Ukraine’s gross international reserves declined by USD
0.16 bln, or 0.6%, to USD 27.84 bln in May 2021, the National Bank of Ukraine
(NBU) reported on June 7. The decline was due to the government’s repayments on
foreign and domestic debt.
In May, total government payments on the redemption
and servicing of state debt in foreign currency amounted to USD 651 mln (in the
equivalent). In particular, USD 529 mln was directed to the redemption and
servicing of local Eurobonds. Payments to the IMF amounted to USD 64 mln. At
the same time, the foreign currency inflow to the government’s accounts
amounted to 418 mln in May, including USD 354 mln in receipts from placements
of local Eurobonds.
The NBU reported a USD 137 mln increase in the value
of its securities portfolio.
As of June 1, Ukraine’s gross reserves amounted to 4.2
months of imports, the NBU said.
Evgeniya Akhtyrko: We were
close in our estimate of the
international reserves’ decline in May.
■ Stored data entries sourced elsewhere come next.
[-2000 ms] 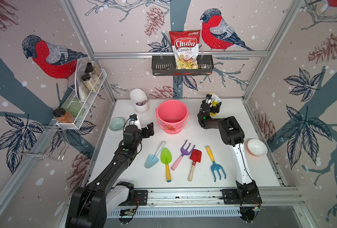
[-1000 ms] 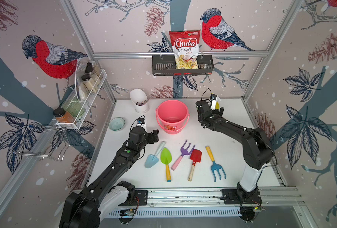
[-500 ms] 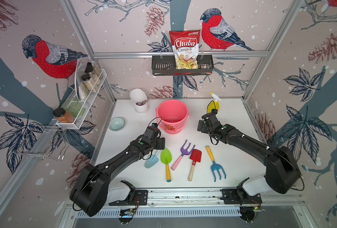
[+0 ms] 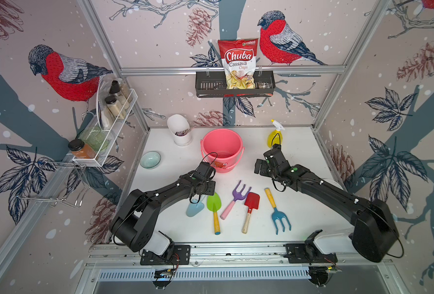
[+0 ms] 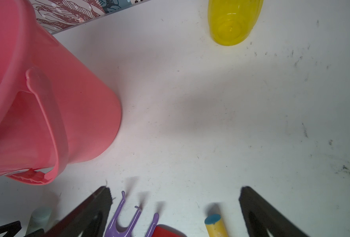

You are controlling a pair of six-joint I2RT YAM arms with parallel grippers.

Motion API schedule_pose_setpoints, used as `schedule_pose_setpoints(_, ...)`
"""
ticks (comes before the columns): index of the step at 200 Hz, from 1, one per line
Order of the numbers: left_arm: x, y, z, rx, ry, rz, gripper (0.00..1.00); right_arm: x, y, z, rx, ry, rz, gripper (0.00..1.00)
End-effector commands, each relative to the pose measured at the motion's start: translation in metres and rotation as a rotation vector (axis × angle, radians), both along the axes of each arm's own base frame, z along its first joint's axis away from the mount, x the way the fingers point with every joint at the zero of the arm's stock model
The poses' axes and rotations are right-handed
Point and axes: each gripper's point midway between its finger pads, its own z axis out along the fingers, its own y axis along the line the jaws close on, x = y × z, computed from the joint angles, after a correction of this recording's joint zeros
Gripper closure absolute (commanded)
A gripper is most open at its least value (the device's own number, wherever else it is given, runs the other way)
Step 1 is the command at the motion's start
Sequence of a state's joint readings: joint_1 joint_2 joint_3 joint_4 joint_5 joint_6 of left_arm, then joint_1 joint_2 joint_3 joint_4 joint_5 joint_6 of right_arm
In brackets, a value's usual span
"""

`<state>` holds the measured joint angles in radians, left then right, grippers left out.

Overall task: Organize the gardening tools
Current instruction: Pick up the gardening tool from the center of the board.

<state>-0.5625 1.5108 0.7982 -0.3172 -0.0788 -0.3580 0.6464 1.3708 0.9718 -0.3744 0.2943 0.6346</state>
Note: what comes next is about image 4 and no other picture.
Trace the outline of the green toy shovel yellow handle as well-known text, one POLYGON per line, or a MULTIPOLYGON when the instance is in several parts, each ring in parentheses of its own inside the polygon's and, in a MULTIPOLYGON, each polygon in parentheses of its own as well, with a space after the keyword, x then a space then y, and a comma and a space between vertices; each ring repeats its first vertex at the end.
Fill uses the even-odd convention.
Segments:
POLYGON ((221 208, 221 199, 217 193, 207 197, 207 208, 213 213, 214 234, 221 233, 218 211, 221 208))

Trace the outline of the blue toy fork yellow handle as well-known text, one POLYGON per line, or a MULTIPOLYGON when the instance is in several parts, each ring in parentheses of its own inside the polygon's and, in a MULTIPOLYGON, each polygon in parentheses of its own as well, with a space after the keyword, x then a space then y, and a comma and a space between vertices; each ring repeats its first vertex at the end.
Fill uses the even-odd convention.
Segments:
POLYGON ((283 232, 285 232, 285 229, 286 229, 286 227, 284 225, 284 221, 286 221, 288 228, 289 228, 289 231, 291 231, 292 225, 289 221, 289 218, 287 217, 287 215, 285 213, 278 210, 276 202, 274 200, 274 197, 273 197, 273 195, 272 195, 272 193, 268 187, 265 188, 265 194, 268 198, 268 201, 270 202, 271 207, 273 208, 273 213, 271 215, 271 219, 273 221, 274 228, 276 230, 276 234, 277 235, 279 234, 279 227, 278 227, 278 223, 277 223, 278 221, 280 222, 280 225, 282 227, 283 232))

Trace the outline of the purple toy rake pink handle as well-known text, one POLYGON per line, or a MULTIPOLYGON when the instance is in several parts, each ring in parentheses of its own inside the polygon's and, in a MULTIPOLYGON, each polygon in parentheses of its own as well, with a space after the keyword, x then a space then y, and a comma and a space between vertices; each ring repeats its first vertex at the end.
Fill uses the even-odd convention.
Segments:
POLYGON ((238 182, 238 184, 236 185, 236 187, 232 191, 233 200, 228 204, 228 206, 225 208, 225 210, 220 215, 220 218, 222 220, 225 220, 228 217, 228 215, 230 214, 230 212, 231 212, 232 208, 234 207, 234 205, 236 204, 236 202, 238 202, 240 200, 245 200, 247 198, 247 196, 249 195, 249 193, 251 192, 252 187, 249 187, 248 189, 246 189, 246 185, 244 184, 242 186, 242 188, 240 189, 239 188, 240 184, 241 184, 241 180, 238 182))

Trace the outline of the yellow spray bottle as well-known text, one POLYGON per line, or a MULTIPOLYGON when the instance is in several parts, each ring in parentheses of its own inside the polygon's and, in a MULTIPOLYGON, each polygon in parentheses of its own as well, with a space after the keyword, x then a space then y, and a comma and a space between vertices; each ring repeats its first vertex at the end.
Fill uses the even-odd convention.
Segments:
POLYGON ((280 122, 271 120, 271 123, 275 127, 275 130, 268 136, 267 145, 269 148, 272 148, 274 144, 282 145, 282 131, 285 130, 284 126, 280 122))

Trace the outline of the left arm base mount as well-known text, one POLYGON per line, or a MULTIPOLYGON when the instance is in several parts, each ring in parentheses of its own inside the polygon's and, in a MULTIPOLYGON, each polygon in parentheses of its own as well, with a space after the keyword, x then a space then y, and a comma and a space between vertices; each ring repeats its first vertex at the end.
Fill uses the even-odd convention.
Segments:
POLYGON ((152 251, 143 250, 140 264, 145 265, 188 265, 191 255, 190 245, 171 244, 163 254, 158 255, 152 251))

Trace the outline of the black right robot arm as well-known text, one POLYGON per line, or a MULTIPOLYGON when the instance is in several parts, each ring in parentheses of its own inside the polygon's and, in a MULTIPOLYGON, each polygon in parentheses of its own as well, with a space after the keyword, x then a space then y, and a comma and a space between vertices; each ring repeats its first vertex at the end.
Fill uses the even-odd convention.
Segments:
POLYGON ((311 196, 349 221, 354 229, 348 239, 365 259, 381 262, 399 241, 393 215, 384 201, 357 197, 321 179, 300 164, 290 165, 279 144, 273 145, 263 156, 263 159, 256 160, 254 173, 282 184, 283 189, 289 187, 311 196))

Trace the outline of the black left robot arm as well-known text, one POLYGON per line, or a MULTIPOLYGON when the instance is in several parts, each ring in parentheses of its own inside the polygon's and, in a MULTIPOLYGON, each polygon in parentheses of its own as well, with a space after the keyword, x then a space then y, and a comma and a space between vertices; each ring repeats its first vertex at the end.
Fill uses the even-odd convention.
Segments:
POLYGON ((110 223, 109 230, 132 252, 142 250, 152 239, 159 214, 184 199, 195 195, 213 195, 216 169, 202 161, 178 180, 154 191, 130 192, 110 223))

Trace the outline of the pink plastic bucket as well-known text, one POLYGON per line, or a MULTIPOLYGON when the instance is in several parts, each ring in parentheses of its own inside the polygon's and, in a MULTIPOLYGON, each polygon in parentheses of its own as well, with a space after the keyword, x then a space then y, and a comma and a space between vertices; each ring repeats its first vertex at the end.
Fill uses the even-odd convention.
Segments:
POLYGON ((200 141, 200 150, 205 162, 217 173, 229 173, 240 162, 245 147, 238 133, 230 129, 215 129, 200 141))

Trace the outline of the light blue toy trowel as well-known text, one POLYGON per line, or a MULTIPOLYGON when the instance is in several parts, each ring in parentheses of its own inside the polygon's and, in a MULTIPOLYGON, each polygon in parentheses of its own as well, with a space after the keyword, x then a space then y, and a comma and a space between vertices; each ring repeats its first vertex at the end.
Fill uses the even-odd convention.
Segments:
POLYGON ((200 196, 198 202, 191 202, 186 210, 187 217, 192 218, 200 213, 205 208, 204 200, 205 196, 200 196))

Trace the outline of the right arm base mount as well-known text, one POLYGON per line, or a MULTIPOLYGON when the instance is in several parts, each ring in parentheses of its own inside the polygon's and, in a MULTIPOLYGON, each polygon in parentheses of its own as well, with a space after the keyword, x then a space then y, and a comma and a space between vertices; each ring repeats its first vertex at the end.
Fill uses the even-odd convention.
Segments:
POLYGON ((315 245, 315 237, 318 236, 322 230, 316 230, 304 242, 288 243, 285 244, 286 254, 285 258, 289 263, 302 264, 308 263, 330 263, 335 264, 338 262, 336 254, 323 254, 315 245))

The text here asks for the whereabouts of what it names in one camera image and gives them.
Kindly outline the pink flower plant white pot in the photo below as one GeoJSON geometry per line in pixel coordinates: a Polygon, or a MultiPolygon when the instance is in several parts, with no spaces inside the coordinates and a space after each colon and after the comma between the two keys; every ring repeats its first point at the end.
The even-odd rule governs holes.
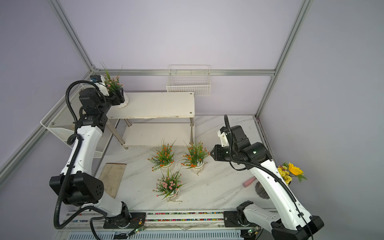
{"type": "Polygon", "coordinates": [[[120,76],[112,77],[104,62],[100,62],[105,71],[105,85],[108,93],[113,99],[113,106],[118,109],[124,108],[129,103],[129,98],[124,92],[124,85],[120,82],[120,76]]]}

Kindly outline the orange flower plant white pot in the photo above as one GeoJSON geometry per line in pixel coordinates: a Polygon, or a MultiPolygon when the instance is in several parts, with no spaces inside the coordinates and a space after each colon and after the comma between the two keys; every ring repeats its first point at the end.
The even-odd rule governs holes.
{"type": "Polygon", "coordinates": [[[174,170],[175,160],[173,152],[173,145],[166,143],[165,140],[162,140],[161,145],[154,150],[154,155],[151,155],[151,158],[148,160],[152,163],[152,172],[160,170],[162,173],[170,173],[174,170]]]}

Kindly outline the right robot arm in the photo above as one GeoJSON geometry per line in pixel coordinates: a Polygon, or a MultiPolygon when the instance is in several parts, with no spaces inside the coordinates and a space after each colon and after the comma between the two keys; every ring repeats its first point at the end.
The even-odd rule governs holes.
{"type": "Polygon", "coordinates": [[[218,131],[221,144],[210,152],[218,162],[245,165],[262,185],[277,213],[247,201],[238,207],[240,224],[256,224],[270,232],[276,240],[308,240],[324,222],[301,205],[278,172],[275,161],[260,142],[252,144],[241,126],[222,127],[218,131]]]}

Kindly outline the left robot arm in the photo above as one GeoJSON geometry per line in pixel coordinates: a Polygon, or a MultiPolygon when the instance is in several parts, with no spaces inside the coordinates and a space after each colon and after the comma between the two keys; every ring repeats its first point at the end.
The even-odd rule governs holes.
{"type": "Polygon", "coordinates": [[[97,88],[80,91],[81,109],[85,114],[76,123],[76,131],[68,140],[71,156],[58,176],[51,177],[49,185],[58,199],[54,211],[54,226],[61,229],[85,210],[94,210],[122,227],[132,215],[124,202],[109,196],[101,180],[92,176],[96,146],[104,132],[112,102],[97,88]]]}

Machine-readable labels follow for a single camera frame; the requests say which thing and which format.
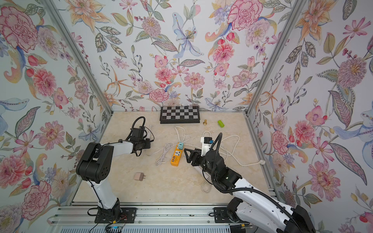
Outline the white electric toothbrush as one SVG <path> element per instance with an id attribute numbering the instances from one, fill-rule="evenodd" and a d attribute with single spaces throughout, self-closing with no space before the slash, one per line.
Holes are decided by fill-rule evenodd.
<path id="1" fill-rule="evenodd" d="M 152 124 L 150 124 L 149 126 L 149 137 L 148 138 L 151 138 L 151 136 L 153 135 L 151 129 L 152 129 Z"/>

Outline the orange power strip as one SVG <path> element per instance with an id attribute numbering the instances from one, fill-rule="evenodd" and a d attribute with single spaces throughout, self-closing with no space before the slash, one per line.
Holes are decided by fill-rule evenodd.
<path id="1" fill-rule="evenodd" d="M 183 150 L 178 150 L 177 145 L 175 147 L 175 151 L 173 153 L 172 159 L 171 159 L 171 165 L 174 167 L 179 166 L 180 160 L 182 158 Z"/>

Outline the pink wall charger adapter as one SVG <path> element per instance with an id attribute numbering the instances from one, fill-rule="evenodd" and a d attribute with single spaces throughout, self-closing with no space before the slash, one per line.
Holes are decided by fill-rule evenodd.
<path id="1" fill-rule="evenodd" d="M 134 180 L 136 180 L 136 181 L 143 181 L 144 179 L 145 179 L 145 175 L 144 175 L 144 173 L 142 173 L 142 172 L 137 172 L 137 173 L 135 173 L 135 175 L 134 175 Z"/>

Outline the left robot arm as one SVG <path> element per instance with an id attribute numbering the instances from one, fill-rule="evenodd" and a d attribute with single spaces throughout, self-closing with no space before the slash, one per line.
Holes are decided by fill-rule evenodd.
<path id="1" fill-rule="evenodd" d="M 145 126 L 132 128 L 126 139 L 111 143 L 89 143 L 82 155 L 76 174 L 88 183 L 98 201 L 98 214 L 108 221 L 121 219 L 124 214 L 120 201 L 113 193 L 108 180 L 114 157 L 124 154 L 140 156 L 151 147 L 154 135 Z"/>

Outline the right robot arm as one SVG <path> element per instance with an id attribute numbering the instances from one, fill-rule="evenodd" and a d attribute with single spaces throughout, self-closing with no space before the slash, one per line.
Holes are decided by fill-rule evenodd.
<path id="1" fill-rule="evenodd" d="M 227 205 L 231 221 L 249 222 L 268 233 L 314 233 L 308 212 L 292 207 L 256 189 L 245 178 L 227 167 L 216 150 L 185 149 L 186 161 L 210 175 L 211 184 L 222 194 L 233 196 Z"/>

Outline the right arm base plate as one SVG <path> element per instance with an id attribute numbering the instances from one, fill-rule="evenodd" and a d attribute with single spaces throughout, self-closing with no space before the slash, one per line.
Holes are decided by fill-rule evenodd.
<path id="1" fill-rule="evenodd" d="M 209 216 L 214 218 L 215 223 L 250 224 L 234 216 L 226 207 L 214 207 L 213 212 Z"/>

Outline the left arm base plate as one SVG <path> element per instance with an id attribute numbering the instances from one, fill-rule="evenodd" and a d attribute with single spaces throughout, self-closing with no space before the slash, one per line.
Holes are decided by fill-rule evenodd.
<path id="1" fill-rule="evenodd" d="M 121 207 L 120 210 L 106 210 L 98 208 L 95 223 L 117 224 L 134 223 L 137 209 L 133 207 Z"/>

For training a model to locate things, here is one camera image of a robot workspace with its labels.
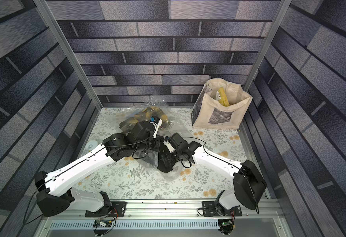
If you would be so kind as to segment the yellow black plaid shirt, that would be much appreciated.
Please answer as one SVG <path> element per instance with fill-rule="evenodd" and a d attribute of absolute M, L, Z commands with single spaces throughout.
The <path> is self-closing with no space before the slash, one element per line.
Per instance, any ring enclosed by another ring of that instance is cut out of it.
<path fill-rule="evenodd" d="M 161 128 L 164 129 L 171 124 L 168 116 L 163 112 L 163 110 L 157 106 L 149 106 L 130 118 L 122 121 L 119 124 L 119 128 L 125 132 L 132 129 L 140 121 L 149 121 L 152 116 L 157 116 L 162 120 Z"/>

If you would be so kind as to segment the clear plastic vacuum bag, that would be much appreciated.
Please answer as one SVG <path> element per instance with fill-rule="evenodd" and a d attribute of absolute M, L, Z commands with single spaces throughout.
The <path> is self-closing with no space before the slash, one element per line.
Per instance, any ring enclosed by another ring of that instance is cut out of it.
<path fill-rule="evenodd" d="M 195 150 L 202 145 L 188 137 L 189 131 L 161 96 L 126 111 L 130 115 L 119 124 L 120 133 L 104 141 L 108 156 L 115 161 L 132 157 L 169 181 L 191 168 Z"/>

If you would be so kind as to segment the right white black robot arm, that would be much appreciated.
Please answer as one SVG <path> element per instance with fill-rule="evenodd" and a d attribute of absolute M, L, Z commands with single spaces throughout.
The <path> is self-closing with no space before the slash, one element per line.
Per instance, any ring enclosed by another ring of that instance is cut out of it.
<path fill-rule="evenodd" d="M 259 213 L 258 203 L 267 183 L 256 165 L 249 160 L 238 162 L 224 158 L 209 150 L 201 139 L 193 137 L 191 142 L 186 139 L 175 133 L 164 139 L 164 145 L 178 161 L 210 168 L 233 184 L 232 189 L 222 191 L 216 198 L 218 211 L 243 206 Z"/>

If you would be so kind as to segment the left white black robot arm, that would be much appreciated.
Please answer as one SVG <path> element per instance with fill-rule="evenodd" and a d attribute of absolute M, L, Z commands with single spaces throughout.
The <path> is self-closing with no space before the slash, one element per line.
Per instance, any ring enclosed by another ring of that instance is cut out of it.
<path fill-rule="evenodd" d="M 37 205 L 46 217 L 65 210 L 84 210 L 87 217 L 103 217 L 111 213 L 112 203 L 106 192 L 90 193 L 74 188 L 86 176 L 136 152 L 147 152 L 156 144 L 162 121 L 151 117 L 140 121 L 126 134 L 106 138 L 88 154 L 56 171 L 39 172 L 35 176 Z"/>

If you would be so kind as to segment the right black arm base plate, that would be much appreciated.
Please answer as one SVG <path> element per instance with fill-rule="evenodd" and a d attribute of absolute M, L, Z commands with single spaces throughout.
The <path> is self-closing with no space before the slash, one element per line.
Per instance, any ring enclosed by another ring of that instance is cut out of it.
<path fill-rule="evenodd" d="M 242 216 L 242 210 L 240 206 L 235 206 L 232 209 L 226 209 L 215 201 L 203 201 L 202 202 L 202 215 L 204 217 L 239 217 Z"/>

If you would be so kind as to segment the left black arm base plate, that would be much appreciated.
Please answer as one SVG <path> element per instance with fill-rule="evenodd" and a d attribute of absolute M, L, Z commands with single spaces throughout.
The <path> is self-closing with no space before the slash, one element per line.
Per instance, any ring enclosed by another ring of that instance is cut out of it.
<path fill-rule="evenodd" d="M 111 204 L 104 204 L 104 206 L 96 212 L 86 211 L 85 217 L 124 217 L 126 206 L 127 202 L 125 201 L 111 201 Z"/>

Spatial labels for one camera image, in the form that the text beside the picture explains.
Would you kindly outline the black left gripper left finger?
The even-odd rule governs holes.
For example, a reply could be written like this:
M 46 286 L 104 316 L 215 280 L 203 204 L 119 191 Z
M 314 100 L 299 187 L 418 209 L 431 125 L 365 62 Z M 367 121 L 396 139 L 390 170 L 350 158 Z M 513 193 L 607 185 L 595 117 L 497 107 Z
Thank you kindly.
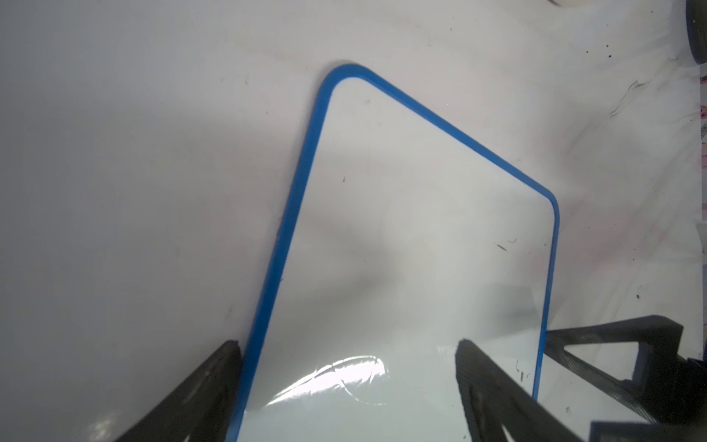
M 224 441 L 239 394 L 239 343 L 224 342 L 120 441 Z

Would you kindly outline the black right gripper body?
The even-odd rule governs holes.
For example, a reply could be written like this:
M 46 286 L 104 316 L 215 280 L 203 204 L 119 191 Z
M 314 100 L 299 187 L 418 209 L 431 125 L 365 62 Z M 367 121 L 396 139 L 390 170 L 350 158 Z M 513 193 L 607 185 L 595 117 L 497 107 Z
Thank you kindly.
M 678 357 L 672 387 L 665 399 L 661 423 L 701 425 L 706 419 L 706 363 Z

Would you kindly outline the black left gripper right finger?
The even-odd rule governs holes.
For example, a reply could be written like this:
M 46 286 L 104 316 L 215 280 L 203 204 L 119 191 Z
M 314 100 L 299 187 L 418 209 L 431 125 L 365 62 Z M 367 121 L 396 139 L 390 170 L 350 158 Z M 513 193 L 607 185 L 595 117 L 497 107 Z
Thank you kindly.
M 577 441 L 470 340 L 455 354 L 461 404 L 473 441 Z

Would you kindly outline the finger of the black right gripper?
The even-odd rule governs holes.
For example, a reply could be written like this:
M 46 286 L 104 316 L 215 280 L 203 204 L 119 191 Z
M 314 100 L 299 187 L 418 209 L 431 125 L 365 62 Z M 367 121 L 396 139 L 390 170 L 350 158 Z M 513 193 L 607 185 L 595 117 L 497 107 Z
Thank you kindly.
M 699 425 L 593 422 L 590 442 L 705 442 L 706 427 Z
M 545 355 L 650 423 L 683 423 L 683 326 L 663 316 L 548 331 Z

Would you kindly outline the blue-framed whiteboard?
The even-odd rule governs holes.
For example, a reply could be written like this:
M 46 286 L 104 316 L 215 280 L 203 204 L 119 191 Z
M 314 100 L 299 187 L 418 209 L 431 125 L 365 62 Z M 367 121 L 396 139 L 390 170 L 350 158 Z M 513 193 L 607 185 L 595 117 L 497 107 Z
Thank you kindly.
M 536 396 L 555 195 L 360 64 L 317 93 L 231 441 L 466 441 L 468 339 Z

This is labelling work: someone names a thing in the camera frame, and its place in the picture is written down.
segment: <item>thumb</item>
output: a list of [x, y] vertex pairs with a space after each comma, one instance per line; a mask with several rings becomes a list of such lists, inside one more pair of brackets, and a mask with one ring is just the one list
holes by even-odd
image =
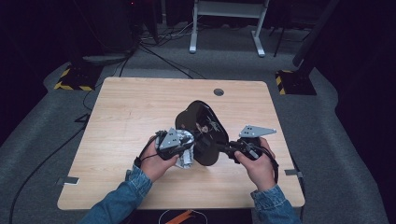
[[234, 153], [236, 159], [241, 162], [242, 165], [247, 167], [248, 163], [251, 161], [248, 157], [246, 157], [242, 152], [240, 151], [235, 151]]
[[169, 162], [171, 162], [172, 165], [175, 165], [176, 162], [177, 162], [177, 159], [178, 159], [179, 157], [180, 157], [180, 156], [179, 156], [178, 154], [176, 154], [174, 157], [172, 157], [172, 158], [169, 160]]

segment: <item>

As we expected, the government was not
able to compensate for the outlays related to the redemption of local bonds by
the receipts from the new placement amid quite a weak primary local bond
market.
Ukraine has no scheduled payments to the IMF until
Aug. 1. The major outlay in foreign currency in June is the redemption of local
Eurobond for USD 806 mln on June 4. In addition, the country is to pay EUR 67.5
mln coupon on 2026 international Eurobonds. Given quite a weak local bond
market, we expect the new receipts from the local Eurobonds during the month to
compensate for only about half of the government’s outlays on the redemption of
local bonds. However, amid the recent trend of intensified revaluation of the
national currency, the NBU is likely to renew the purchase of foreign currency
on the local ForEx market. With these ins and outs, the decline of Ukraine’s
international reserves in June is not likely to exceed 1%.